How I marked my mum’s funeral day

I had two naps today for around 4h in total. I wonder if dr Guy Meadows, the founder of Sleep School would be proud of me, or would he feel shocked and devastated? He could be proud because for such a long time sleeping when I was under stress was almost impossible and having a nap during the day was impossible even if I wasn’t under stress. But then Sleep School app says not to make naps long, I think they aim for 1h, but I’m not sure now. I find my nap today to be a huge success.

I watched Jordan Petterson video after I woke up and I’m glad I can finally post a link to something that I call ‘notification’. Please watch it and think about what it actually says.

I will continue writing the post but please watch it first before you read any further. It is a bit confusing, isn’t it? It’s supposed to be an advice for very attractive men but Peterson doesn’t really say what those men should do. So that is how notifications work: the first, direct layer doesn’t make much sense, and what I then do is, I move on to the second layer, the less direct one. And in this case it seemed like the second layer meant: pick and choose, pick and choose, but you can only have one. It seemed like it was a response to my problem with The Boyfriend so I emailed him to say that’s what I want to do, although I’d like him to be one of those men that I will be choosing from.

It botheres me that we never spent much time together, he was always busy and tired and I always had problems. I don’t know how it would be if the problems weren’t there. Maybe, if he didn’t spend 4h a day counselling me online, he would have more time and energy to actually be with me? I do not know. But I want things to change.
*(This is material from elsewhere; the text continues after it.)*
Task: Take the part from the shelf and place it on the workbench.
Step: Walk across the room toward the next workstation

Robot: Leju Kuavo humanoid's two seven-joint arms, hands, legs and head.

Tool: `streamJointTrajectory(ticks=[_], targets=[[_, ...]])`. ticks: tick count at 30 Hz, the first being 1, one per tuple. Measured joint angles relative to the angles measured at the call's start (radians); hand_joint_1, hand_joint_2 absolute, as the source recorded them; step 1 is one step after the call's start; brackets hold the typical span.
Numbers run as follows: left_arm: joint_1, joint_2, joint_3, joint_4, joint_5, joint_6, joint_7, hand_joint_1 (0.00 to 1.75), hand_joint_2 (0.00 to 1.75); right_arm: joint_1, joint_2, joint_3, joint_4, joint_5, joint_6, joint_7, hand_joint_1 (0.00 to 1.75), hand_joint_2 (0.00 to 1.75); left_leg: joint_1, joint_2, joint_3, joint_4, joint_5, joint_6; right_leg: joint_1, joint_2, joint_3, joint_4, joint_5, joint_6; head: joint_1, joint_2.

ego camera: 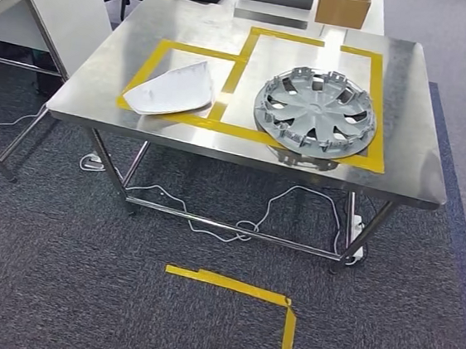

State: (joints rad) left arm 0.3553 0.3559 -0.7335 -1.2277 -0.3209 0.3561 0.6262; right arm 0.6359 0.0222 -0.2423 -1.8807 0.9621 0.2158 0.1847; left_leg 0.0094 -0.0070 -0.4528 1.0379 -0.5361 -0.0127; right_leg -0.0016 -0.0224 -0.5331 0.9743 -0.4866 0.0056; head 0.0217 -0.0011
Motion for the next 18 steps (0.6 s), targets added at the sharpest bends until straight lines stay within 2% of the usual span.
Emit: streamJointTrajectory(ticks=[1, 2, 3, 4, 5, 6, 8, 9, 10, 11, 12, 13, 14, 15, 16, 17, 18], targets=[[-0.004, 0.0, -0.003, 0.0, 0.009, 0.009, -0.005, 0.0, 0.0, 0.001, 0.053, -0.051, 0.035, 0.014, 0.045, -0.005, 0.0, 0.0, -0.002, -0.004, 0.027, -0.046, -0.013, 0.006, 0.001, 0.0, -0.007, 0.006, 0.007, 0.005, 0.0, 0.0], [-0.008, 0.001, -0.008, 0.002, 0.02, 0.019, -0.011, 0.0, 0.0, 0.003, 0.102, -0.099, 0.067, 0.016, 0.083, 0.004, 0.0, 0.0, -0.004, -0.005, 0.036, -0.07, -0.02, 0.012, 0.001, 0.0, -0.014, 0.01, 0.014, 0.011, 0.0, 0.0], [-0.013, 0.001, -0.014, 0.004, 0.03, 0.027, -0.017, 0.0, 0.0, 0.009, 0.143, -0.138, 0.094, 0.002, 0.108, 0.022, 0.0, 0.0, -0.005, -0.003, 0.029, -0.074, -0.017, 0.02, -0.001, 0.001, -0.018, 0.011, 0.022, 0.017, 0.001, 0.0], [-0.017, 0.001, -0.02, 0.006, 0.038, 0.034, -0.021, 0.0, 0.0, 0.016, 0.174, -0.165, 0.116, -0.019, 0.122, 0.042, 0.0, 0.0, -0.005, 0.0, 0.02, -0.076, -0.009, 0.028, -0.003, 0.005, -0.024, 0.015, 0.017, 0.022, 0.0, 0.0], [-0.022, 0.002, -0.026, 0.009, 0.045, 0.039, -0.025, 0.0, 0.0, 0.022, 0.198, -0.184, 0.133, -0.036, 0.13, 0.058, 0.0, 0.0, -0.004, 0.005, 0.009, -0.077, 0.001, 0.036, -0.004, 0.009, -0.034, 0.031, -0.006, 0.027, 0.002, 0.0], [-0.026, 0.002, -0.032, 0.012, 0.05, 0.043, -0.028, 0.0, 0.0, 0.026, 0.217, -0.198, 0.147, -0.047, 0.136, 0.07, 0.0, 0.0, -0.003, 0.01, -0.004, -0.079, 0.011, 0.043, -0.006, 0.013, -0.049, 0.064, -0.045, 0.031, 0.003, 0.0], [-0.036, 0.002, -0.041, 0.018, 0.058, 0.05, -0.031, 0.0, 0.0, 0.028, 0.246, -0.219, 0.166, -0.058, 0.147, 0.087, 0.0, 0.0, -0.006, 0.019, -0.034, -0.079, 0.033, 0.051, -0.008, 0.018, -0.083, 0.179, -0.147, 0.037, 0.006, 0.0], [-0.041, 0.002, -0.047, 0.02, 0.063, 0.054, -0.032, 0.0, 0.0, 0.028, 0.257, -0.227, 0.174, -0.063, 0.156, 0.096, 0.0, 0.0, -0.007, 0.022, -0.05, -0.078, 0.045, 0.051, -0.008, 0.018, -0.094, 0.239, -0.176, 0.039, 0.006, 0.0], [-0.046, 0.003, -0.053, 0.023, 0.067, 0.059, -0.033, 0.0, 0.0, 0.028, 0.266, -0.233, 0.181, -0.071, 0.165, 0.106, 0.0, 0.0, -0.009, 0.024, -0.066, -0.077, 0.057, 0.051, -0.008, 0.018, -0.092, 0.28, -0.178, 0.039, 0.006, 0.0], [-0.051, 0.004, -0.06, 0.026, 0.072, 0.065, -0.034, 0.0, 0.0, 0.027, 0.273, -0.237, 0.188, -0.085, 0.17, 0.118, 0.0, 0.0, -0.011, 0.025, -0.082, -0.076, 0.069, 0.051, -0.008, 0.018, -0.077, 0.292, -0.155, 0.038, 0.006, 0.0], [-0.056, 0.005, -0.067, 0.028, 0.078, 0.071, -0.035, 0.0, 0.0, 0.027, 0.279, -0.24, 0.196, -0.106, 0.167, 0.132, 0.0, 0.0, -0.012, 0.026, -0.097, -0.074, 0.08, 0.049, -0.008, 0.018, -0.045, 0.269, -0.117, 0.035, 0.006, 0.0], [-0.062, 0.006, -0.074, 0.031, 0.084, 0.077, -0.036, 0.0, 0.0, 0.027, 0.284, -0.24, 0.204, -0.128, 0.158, 0.146, 0.0, 0.0, -0.014, 0.026, -0.11, -0.071, 0.091, 0.047, -0.007, 0.018, 0.005, 0.21, -0.085, 0.03, 0.006, 0.0], [-0.068, 0.007, -0.081, 0.032, 0.09, 0.082, -0.039, 0.0, 0.0, 0.025, 0.288, -0.239, 0.213, -0.148, 0.146, 0.156, 0.0, 0.0, -0.016, 0.026, -0.12, -0.068, 0.101, 0.044, -0.005, 0.018, 0.068, 0.127, -0.07, 0.025, 0.006, 0.0], [-0.074, 0.008, -0.088, 0.035, 0.096, 0.086, -0.043, 0.0, 0.0, 0.021, 0.293, -0.235, 0.222, -0.16, 0.133, 0.16, 0.0, 0.0, -0.019, 0.025, -0.129, -0.065, 0.111, 0.04, -0.004, 0.018, 0.125, 0.039, -0.074, 0.019, 0.005, 0.0], [-0.082, 0.009, -0.095, 0.038, 0.103, 0.09, -0.048, 0.0, 0.0, 0.016, 0.296, -0.232, 0.233, -0.164, 0.125, 0.156, 0.0, 0.0, -0.02, 0.025, -0.136, -0.062, 0.122, 0.035, -0.002, 0.018, 0.165, -0.029, -0.087, 0.014, 0.005, 0.0], [-0.091, 0.01, -0.102, 0.042, 0.111, 0.094, -0.055, 0.0, 0.0, 0.011, 0.299, -0.229, 0.245, -0.164, 0.121, 0.148, 0.0, 0.0, -0.02, 0.025, -0.141, -0.061, 0.132, 0.03, 0.0, 0.018, 0.183, -0.067, -0.098, 0.01, 0.005, 0.0], [-0.099, 0.011, -0.111, 0.048, 0.121, 0.097, -0.063, 0.0, 0.0, 0.007, 0.302, -0.228, 0.259, -0.163, 0.122, 0.137, 0.0, 0.0, -0.019, 0.025, -0.147, -0.061, 0.143, 0.024, 0.0, 0.017, 0.181, -0.08, -0.098, 0.005, 0.004, 0.0]])
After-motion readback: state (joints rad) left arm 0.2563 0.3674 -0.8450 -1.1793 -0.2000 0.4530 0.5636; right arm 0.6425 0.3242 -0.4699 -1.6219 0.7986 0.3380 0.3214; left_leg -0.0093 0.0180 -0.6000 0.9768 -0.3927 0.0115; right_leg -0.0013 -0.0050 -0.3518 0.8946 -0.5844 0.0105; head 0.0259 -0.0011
He didn’t reply yet, but it’s only been an hour. Let’s see how things are going to unfold but I don’t regret what I said. The truth had to come out somehow: although I loved him and found him to be a massive support to me, I was not happy in this relationship. We shouldn’t be continuing relationship that we’re unhappy with and I unfortunately have a tendency to get stuck.

What’s interesting is that the skeleton image on the video doesn’t bother me at all. That means that I don’t subconsciously think John is going to ruin my life. If that would be what I think, the image would make me shiver.

But then, if he never replies? Or says he’s not interested no more? Well, I’d have to get on with it, won’t I? It will be a bit sad. Very sad actually. But I guess that’s how those things work. Sometimes people change their mind about us. They have the right to do that as the circumstances change and I guess John may not like the idea of being on my blog. I’d really love if things between us work out and if he could be a witness that the fact we’re both autistics doesn’t mean we’re incapable of creating a healthy, supportive relationship. But he may not want to do that and I need to continue my blogging quest, this not only how I help myself to feel better but also how I help other people to understand themselves.